It’s the end of the year and already time to begin planning for 2018. Reaching all of your sales goals will be as difficult as always. With continued changes in technology and consumer behavior, sales teams must adapt and learn to win. They must establish a process and adopt new tools. There are a few steps that teams should take to reach their goals.
1. Set Reasonable Goals as a Team
First, look at the sales numbers for 2017 and how you performed against expectations. Are the contracts you signed long-term? Or are you starting from scratch at the beginning of the year? What sectors or specific clients will you attempt to win over in the coming year?
Make sure to set a reasonable goal that is based on the actual performance of the current year. Of course, increase the number if the market is expanding and assume that the economy will grow slightly.
Get buy in from all members of the team on what actually makes sense for the standard increase. Is a 5% bump reasonable or is a 20% increase within reach?
2. Develop Measurable Behaviors
Develop tasks that can be measured on a daily, weekly or monthly basis that will help you get to your goals. Many sales organizations know that if they make 20 calls or 100 emails, it will convert into one sale. These numbers are discovered slowly over time are important in allocating how time is spent.

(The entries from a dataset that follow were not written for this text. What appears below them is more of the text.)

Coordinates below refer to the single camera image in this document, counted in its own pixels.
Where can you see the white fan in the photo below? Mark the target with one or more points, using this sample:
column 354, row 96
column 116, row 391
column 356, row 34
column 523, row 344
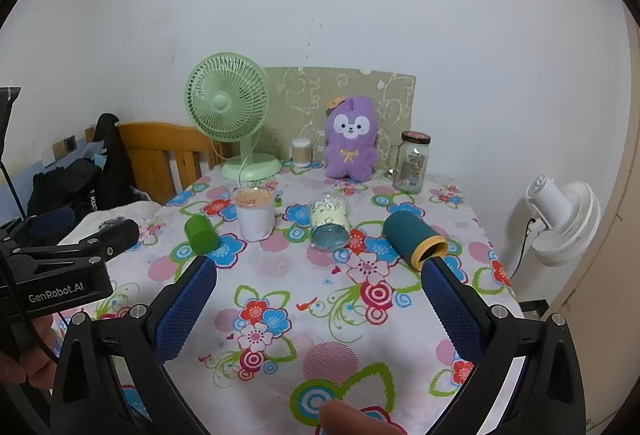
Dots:
column 560, row 220

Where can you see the black clothing pile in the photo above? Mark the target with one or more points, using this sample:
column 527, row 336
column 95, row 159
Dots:
column 75, row 185

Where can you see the cotton swab container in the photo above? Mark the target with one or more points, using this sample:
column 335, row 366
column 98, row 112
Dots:
column 302, row 151

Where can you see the teal cup with yellow rim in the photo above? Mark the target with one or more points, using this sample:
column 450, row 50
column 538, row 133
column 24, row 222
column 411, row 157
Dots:
column 407, row 235

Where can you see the clear glass cup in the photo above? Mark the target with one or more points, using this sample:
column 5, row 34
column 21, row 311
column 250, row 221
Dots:
column 329, row 222

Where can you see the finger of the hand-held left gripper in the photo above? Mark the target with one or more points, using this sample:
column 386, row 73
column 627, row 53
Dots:
column 117, row 236

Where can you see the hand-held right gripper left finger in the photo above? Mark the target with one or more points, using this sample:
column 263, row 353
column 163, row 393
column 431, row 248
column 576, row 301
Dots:
column 184, row 312

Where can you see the green desk fan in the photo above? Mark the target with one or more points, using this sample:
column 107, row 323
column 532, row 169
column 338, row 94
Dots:
column 222, row 102

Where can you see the white bedding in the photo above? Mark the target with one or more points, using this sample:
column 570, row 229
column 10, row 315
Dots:
column 125, row 212

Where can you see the floral tablecloth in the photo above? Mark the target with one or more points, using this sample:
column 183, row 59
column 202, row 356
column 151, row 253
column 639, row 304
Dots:
column 310, row 330

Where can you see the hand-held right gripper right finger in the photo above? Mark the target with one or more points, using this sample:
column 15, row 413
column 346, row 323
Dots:
column 452, row 312

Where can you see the small green cup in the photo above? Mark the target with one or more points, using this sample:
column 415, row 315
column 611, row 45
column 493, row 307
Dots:
column 201, row 235

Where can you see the person's right hand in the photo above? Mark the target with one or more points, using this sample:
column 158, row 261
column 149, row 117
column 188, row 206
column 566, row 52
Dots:
column 350, row 420

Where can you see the glass jar with red lid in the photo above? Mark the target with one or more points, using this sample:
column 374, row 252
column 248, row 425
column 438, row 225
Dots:
column 412, row 162

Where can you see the purple plush toy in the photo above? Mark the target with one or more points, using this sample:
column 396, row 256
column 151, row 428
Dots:
column 350, row 140

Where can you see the person's left hand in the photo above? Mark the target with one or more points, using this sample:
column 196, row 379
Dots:
column 27, row 360

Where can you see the white cup with pink lid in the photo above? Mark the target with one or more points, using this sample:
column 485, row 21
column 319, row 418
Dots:
column 254, row 215

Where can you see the green patterned board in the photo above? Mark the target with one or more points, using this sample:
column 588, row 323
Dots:
column 300, row 95

A sales organization should have these numbers down by heart and seek to improve on efficiency or increase volume of activity. In any case, these will directly correlate with the year end sales goal.
3. Track Sales Behaviors
After the metrics are set to achieve the sales goals, make sure to track them every day. Create an automated system to track the number of calls, emails, conferences, Adwords or other metrics used to get to the stated sales goal. Everything will then be stored on a CRM dashboard. This is critical because hitting the behavior goals helps you reach your overall sales goals.
Be extremely aggressive about monitoring all of these numbers. If sales people or marketers are lagging in their effort in hitting these metrics, make sure to include it in their performance review. You may even tie hitting the metrics to compensation.
4. Create a Transparent CRM Dashboard
Since the metrics are being tracked so closely, it only makes sense to open them up on a transparent CRM dashboard. Create an intuitive, easy to use, shareable solution that updates continuously on all the metrics that the company has identified. While sales goals are still important, all the other metrics that lead to hitting these goals are also crucial.
Allow the sales people to actually compete against one another on the key metrics. Since they can see what everybody else on the team is doing, this creates a tremendous motivation to try as hard as they can to get their metrics up.
5. Praise and Reward High Achievers
Now that you have established an open CRM dashboard, it is easy to create contests between sales people to achieve the best results. Of course, those with the highest sales can be compensated with higher commissions. However, people that make more phone calls, more outreach and have more active clients may also receive rewards.
At the very minimum, those sales people that are giving additional effort should be praised. There outreach will eventually pay off for the firm and result in greater revenue. While they are waiting for their efforts to result in higher sales, sales people and managers can still monitor the increasing outreach activities on the CRM dashboard.